# HOW TO COMPLETE THIS TASK
Output the data once more, exactly as given.

==============================

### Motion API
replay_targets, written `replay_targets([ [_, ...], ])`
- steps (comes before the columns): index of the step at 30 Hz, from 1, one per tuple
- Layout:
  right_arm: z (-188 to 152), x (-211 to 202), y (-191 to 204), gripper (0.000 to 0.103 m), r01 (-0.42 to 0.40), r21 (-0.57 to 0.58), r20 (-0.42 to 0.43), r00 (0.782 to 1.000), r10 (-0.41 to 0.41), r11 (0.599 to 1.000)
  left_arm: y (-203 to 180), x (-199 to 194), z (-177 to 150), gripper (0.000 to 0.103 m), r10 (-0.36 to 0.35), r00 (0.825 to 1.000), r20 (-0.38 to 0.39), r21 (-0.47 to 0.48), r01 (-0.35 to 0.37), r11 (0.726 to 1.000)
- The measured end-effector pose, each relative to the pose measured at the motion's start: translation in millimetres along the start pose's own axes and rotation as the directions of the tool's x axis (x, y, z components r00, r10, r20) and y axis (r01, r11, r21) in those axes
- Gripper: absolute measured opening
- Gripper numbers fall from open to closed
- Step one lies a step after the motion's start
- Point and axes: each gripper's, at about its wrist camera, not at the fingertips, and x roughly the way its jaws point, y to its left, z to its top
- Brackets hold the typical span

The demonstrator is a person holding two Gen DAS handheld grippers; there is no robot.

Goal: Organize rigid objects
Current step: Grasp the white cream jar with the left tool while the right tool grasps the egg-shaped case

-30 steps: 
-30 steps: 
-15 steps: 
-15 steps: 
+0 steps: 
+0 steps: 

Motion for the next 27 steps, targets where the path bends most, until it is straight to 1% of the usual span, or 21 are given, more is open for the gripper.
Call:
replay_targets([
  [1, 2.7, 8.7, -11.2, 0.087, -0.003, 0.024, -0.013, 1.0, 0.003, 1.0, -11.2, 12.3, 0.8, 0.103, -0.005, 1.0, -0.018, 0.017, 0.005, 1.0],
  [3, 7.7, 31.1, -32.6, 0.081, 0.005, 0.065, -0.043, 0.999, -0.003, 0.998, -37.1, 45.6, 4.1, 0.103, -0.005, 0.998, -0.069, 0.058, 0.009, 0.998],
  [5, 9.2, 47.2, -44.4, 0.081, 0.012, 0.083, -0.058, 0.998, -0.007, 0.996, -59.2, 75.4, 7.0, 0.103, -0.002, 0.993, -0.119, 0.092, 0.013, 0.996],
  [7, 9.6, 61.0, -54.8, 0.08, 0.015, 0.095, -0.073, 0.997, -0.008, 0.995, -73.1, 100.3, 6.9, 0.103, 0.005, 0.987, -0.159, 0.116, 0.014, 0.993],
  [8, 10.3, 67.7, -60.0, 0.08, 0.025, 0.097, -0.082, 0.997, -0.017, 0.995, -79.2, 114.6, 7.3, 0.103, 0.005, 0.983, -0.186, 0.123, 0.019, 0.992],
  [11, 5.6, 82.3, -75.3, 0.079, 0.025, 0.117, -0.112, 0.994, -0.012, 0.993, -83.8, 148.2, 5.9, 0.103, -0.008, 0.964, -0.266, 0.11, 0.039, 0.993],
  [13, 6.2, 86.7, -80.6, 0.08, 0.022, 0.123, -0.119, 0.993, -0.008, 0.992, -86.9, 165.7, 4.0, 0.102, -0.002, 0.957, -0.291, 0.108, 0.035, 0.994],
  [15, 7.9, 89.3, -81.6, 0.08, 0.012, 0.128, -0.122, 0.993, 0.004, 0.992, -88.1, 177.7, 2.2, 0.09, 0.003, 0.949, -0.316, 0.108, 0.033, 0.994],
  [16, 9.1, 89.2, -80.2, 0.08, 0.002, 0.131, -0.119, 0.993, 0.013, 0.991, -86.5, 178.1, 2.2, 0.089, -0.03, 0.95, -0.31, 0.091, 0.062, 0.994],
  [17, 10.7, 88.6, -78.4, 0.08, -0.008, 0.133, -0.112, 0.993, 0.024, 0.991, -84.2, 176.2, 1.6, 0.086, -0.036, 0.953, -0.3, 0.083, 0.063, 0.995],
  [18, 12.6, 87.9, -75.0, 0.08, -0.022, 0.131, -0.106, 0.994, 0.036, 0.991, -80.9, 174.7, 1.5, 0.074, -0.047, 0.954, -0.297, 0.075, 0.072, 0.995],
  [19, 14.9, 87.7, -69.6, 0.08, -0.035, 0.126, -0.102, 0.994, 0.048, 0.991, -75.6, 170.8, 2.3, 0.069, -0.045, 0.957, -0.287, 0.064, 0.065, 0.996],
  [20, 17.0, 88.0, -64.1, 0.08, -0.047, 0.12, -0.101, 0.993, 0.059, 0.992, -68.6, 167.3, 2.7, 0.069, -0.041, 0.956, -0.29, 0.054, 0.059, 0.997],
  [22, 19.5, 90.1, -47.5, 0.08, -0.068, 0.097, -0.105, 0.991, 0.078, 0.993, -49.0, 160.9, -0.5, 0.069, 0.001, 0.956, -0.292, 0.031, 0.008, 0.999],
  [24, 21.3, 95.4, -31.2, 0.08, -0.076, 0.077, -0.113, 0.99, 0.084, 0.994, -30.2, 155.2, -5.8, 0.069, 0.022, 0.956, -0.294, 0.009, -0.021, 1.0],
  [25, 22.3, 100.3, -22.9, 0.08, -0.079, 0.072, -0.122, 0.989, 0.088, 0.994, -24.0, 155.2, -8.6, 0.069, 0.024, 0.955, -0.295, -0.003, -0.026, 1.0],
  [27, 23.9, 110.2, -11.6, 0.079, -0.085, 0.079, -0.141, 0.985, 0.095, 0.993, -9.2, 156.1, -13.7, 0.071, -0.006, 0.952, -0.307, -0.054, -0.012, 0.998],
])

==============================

# EXERCISE SOLUTION
### Motion API
replay_targets, written `replay_targets([ [_, ...], ])`
- steps (comes before the columns): index of the step at 30 Hz, from 1, one per tuple
- Layout:
  right_arm: z (-188 to 152), x (-211 to 202), y (-191 to 204), gripper (0.000 to 0.103 m), r01 (-0.42 to 0.40), r21 (-0.57 to 0.58), r20 (-0.42 to 0.43), r00 (0.782 to 1.000), r10 (-0.41 to 0.41), r11 (0.599 to 1.000)
  left_arm: y (-203 to 180), x (-199 to 194), z (-177 to 150), gripper (0.000 to 0.103 m), r10 (-0.36 to 0.35), r00 (0.825 to 1.000), r20 (-0.38 to 0.39), r21 (-0.47 to 0.48), r01 (-0.35 to 0.37), r11 (0.726 to 1.000)
- The measured end-effector pose, each relative to the pose measured at the motion's start: translation in millimetres along the start pose's own axes and rotation as the directions of the tool's x axis (x, y, z components r00, r10, r20) and y axis (r01, r11, r21) in those axes
- Gripper: absolute measured opening
- Gripper numbers fall from open to closed
- Step one lies a step after the motion's start
- Point and axes: each gripper's, at about its wrist camera, not at the fingertips, and x roughly the way its jaws point, y to its left, z to its top
- Brackets hold the typical span

The demonstrator is a person holding two Gen DAS handheld grippers; there is no robot.

Goal: Organize rigid objects
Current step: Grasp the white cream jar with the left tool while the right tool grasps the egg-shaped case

-30 steps: 
-30 steps: 
-15 steps: 
-15 steps: 
+0 steps: 
+0 steps: 

Motion for the next 27 steps, targets where the path bends most, until it is straight to 1% of the usual span, or 21 are given, more is open for the gripper.
Call:
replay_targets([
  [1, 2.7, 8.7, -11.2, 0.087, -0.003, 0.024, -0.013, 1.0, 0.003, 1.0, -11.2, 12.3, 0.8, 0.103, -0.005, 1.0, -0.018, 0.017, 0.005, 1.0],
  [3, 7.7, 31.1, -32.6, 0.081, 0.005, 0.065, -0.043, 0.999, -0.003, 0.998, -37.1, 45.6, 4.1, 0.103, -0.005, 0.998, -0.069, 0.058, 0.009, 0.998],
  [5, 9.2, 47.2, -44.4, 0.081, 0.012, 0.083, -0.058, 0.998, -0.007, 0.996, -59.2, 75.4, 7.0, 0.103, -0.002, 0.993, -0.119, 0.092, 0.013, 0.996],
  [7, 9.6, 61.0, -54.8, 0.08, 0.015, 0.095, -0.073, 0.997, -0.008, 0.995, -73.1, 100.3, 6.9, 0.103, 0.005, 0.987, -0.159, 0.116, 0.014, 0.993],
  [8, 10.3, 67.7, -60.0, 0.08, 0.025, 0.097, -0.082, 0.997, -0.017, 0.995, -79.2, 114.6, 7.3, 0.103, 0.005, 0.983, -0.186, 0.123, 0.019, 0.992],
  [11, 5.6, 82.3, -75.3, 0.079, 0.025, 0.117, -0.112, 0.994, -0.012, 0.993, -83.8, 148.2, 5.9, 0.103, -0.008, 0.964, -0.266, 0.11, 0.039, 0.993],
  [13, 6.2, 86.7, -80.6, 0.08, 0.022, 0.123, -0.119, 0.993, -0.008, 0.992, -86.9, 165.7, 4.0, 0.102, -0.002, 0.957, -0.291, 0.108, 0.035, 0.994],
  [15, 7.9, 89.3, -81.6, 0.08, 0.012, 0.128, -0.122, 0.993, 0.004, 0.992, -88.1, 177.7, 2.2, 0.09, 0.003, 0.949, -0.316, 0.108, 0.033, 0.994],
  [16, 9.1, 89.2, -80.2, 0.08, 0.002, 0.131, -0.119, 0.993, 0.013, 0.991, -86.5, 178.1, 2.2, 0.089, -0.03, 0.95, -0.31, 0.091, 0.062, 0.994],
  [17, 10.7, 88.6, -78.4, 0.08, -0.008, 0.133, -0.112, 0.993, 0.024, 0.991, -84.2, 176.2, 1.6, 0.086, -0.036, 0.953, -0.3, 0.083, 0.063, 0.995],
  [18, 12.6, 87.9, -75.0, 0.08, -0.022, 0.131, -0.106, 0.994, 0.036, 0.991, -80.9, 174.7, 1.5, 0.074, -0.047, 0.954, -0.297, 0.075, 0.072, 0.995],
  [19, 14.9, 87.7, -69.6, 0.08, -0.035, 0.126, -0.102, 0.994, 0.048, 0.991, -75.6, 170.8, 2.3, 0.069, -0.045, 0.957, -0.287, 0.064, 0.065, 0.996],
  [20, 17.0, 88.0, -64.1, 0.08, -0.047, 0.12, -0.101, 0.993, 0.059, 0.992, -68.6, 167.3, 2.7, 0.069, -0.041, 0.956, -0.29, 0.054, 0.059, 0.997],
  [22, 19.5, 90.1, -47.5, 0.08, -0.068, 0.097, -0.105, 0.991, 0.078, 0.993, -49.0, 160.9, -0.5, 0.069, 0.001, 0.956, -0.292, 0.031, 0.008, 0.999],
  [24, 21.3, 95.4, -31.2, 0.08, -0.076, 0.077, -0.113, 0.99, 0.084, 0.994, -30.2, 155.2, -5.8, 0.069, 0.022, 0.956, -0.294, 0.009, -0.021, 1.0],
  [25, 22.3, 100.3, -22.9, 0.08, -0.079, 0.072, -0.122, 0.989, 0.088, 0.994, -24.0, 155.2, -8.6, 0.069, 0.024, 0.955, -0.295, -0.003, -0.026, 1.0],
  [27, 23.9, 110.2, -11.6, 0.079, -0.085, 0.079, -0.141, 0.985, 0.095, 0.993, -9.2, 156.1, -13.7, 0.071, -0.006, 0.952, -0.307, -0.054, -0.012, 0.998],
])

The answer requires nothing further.